# Work required
Copy word for word, please, the lines of the entries below running from the one containing "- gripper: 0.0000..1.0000" to the one containing "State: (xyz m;", both ends included.

# Stored data
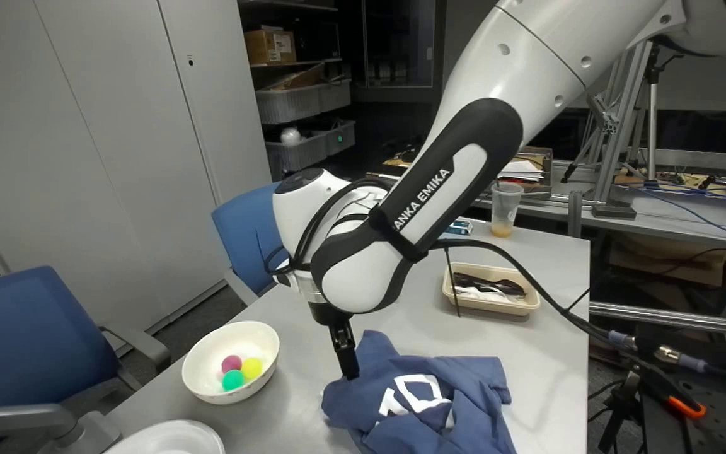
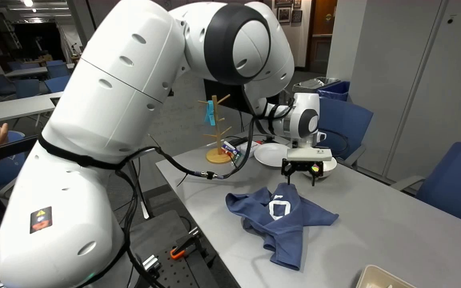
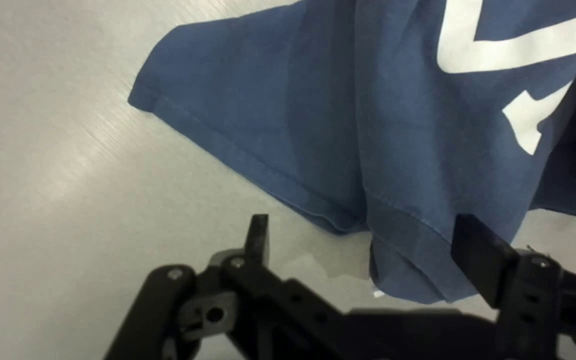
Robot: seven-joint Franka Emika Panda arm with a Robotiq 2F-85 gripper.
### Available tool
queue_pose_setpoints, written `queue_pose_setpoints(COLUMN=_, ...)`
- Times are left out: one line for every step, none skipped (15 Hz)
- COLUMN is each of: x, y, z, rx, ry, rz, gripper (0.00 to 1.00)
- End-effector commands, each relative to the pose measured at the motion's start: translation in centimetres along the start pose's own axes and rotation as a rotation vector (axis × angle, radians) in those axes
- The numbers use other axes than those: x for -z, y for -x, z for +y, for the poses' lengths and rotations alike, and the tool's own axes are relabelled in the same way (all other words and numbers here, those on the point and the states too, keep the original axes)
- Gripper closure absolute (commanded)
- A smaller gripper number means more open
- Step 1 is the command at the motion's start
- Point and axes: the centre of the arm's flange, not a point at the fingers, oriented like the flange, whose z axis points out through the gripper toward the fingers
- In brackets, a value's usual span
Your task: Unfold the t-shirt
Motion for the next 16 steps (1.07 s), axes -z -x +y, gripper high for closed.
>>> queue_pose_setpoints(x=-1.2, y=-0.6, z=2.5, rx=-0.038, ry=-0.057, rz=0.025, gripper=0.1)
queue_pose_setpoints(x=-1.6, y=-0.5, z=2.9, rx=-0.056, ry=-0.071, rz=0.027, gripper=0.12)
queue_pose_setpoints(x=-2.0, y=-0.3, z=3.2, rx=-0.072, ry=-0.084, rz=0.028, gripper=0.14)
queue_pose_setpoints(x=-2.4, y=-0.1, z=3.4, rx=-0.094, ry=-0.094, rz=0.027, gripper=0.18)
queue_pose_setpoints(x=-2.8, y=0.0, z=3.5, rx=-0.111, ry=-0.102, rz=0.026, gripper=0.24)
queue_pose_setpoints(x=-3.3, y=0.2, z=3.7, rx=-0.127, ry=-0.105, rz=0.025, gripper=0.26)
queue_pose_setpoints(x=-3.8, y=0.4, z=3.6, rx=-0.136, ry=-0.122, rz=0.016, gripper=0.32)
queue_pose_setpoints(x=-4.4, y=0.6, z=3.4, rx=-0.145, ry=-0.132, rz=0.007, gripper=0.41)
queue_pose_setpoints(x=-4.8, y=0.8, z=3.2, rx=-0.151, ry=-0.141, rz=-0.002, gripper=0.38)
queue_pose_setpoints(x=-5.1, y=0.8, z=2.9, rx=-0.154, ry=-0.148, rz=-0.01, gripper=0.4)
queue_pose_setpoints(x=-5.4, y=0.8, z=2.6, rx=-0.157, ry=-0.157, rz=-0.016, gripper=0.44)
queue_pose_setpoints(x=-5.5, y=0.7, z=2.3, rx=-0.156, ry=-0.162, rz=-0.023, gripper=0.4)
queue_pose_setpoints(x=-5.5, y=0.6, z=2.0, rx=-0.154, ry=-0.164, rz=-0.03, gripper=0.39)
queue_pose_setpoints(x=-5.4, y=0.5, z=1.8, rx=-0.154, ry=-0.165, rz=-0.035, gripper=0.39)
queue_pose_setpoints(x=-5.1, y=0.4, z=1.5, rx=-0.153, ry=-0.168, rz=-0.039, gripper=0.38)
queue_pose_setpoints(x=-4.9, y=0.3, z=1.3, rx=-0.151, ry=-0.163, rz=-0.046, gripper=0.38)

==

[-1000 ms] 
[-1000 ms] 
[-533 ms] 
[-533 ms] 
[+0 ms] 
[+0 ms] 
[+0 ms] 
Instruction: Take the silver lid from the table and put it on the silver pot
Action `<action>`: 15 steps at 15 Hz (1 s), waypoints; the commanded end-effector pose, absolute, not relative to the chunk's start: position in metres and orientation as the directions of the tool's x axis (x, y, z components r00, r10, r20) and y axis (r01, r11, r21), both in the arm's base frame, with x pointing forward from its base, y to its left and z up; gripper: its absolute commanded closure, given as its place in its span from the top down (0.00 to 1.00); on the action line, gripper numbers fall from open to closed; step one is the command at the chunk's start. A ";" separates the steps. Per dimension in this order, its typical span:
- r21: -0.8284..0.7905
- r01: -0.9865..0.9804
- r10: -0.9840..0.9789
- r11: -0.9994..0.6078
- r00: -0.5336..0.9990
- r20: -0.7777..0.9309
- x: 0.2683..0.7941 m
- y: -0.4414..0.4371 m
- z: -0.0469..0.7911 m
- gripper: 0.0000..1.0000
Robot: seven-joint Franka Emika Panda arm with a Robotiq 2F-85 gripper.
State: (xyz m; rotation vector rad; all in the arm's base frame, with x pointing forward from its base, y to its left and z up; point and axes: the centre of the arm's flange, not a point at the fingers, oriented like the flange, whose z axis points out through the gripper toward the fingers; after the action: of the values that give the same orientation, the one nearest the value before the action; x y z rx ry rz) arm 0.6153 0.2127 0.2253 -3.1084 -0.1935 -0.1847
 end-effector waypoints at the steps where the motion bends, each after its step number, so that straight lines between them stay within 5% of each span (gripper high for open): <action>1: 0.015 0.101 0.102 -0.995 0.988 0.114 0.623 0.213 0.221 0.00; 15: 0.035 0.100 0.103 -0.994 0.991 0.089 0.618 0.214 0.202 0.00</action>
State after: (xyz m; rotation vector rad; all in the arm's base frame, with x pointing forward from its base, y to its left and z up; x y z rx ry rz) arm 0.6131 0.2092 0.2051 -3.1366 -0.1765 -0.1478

# Result of the exercise
- gripper: 0.0000..1.0000
Robot: seven-joint Franka Emika Panda arm with a Robotiq 2F-85 gripper.
State: (xyz m; rotation vector rad; all in the arm's base frame, with x pointing forward from its base, y to its left and z up; point and axes: the centre of the arm's flange, not a point at the fingers, oriented like the flange, whose z axis points out through the gripper toward the fingers; after the action: of the values that give the same orientation, the one nearest the value before the action; x y z rx ry rz) arm 0.6153 0.2127 0.2253 -3.1084 -0.1935 -0.1847

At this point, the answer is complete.